▶ **WORK REQUEST**
Please return every line of the records that contains the word "white".
[SOURCE INFORMATION — start]
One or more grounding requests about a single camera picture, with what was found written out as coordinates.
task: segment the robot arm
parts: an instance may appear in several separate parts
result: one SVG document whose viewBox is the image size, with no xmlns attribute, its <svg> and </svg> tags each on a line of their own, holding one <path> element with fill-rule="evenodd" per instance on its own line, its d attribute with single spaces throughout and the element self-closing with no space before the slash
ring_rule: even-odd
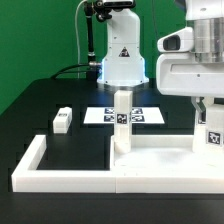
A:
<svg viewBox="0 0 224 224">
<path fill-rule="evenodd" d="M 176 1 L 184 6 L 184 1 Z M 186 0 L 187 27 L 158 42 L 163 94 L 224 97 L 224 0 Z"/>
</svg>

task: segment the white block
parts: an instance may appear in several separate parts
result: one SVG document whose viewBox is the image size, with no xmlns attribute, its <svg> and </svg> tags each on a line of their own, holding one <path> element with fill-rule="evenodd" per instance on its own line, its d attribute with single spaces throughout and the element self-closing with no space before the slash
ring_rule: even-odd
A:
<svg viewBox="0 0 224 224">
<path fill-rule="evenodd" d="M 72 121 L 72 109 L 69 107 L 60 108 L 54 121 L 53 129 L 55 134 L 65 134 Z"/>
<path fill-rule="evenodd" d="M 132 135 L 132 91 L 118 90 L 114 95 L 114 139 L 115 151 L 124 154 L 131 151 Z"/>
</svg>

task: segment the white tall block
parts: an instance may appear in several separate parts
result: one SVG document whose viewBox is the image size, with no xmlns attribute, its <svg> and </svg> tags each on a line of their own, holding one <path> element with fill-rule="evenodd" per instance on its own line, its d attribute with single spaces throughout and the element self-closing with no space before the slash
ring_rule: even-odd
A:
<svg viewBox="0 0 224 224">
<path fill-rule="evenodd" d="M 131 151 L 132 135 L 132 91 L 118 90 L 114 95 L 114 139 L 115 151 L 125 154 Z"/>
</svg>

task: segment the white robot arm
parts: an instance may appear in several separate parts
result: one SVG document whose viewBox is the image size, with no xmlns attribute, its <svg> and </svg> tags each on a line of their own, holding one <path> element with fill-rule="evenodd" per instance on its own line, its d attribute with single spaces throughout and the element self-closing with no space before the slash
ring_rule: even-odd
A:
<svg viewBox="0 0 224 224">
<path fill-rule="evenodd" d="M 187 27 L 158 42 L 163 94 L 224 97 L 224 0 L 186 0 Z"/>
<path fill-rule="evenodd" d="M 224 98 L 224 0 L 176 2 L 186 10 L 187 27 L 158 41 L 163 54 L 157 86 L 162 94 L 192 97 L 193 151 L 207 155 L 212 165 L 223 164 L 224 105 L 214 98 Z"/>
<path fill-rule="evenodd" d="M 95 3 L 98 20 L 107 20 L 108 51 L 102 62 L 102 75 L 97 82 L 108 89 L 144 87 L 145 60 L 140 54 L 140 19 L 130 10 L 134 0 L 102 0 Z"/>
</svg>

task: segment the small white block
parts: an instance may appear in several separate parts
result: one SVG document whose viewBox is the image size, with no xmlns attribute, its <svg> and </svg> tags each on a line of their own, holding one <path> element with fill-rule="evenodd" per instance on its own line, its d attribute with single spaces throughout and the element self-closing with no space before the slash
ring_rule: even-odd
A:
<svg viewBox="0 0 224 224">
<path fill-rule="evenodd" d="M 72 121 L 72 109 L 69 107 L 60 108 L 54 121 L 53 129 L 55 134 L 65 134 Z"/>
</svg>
[SOURCE INFORMATION — finish]
[SOURCE INFORMATION — start]
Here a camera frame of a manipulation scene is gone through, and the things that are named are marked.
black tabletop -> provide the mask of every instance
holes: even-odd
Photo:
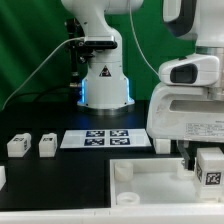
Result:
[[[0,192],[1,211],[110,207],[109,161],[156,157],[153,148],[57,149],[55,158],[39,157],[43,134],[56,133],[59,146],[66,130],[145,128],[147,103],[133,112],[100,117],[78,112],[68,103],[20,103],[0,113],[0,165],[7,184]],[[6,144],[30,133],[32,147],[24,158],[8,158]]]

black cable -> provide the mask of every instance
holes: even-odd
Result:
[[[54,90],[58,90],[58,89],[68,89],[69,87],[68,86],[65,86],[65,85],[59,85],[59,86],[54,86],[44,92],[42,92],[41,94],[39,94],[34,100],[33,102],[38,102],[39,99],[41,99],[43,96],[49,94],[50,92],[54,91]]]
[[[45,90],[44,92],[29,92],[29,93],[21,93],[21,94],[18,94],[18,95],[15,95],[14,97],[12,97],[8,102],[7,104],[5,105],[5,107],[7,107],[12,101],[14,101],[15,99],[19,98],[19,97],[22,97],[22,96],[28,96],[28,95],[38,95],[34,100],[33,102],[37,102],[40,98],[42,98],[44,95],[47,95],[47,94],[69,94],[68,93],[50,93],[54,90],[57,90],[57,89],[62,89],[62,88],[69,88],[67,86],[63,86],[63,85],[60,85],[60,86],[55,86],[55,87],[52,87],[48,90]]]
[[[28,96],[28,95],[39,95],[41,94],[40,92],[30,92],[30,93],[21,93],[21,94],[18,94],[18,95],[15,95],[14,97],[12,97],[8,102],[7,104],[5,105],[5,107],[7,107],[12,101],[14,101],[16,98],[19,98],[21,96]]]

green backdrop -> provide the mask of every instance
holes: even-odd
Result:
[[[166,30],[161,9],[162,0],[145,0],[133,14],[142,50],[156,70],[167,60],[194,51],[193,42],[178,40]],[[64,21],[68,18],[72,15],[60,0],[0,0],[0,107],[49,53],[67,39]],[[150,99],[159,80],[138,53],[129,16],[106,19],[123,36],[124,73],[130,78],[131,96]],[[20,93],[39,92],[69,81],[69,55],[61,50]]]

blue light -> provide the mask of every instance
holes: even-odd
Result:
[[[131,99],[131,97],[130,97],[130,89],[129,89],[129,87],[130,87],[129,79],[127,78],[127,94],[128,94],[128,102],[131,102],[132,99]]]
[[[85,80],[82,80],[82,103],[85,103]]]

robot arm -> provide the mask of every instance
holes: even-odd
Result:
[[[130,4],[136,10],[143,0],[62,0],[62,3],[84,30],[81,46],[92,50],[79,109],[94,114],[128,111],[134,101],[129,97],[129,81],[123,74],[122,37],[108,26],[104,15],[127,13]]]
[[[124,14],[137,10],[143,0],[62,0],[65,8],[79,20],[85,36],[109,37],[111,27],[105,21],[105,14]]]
[SOURCE INFORMATION — finish]
▶ **ANSWER TO THIS EXERCISE**
task: segment the white block
task: segment the white tall block
task: segment the white robot arm
task: segment the small white block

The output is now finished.